What you need to do » Write out, without any change, the lines in the material below that run from the line with "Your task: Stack" through the line with "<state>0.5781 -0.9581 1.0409", both included.
[Data shown Boundary: Start]
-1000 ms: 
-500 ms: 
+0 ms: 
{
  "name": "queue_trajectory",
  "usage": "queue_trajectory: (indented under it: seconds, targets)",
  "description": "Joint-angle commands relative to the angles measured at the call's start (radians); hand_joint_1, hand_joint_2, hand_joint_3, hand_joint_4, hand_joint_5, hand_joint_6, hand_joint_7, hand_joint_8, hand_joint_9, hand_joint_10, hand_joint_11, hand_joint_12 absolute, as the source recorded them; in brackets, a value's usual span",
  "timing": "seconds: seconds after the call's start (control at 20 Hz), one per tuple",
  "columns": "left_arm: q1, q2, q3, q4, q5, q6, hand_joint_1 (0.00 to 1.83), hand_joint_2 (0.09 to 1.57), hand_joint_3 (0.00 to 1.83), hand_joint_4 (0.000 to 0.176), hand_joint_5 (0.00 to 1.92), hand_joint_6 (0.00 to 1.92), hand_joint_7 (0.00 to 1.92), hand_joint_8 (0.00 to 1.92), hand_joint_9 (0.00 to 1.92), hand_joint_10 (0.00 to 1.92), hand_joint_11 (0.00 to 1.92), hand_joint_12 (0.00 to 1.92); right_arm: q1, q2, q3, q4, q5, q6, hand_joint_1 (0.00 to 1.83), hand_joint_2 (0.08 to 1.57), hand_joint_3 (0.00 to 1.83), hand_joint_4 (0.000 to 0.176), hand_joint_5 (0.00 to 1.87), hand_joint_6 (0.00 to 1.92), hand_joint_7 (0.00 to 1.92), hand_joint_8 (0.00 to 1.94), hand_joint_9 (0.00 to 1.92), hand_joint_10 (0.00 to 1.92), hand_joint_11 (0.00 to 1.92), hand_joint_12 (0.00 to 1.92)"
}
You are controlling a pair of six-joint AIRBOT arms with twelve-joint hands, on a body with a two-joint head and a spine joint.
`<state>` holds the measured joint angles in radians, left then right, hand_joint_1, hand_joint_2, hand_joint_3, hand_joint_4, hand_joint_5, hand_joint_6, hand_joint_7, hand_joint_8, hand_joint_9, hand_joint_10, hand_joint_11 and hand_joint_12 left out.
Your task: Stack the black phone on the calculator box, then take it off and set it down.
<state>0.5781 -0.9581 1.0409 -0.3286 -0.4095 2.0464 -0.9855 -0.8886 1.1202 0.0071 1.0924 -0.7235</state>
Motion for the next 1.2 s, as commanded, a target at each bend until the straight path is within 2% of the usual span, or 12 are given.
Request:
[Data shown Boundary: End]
Task response »
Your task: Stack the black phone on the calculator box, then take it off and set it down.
<state>0.5781 -0.9581 1.0409 -0.3286 -0.4095 2.0464 -0.9855 -0.8886 1.1202 0.0071 1.0924 -0.7235</state>

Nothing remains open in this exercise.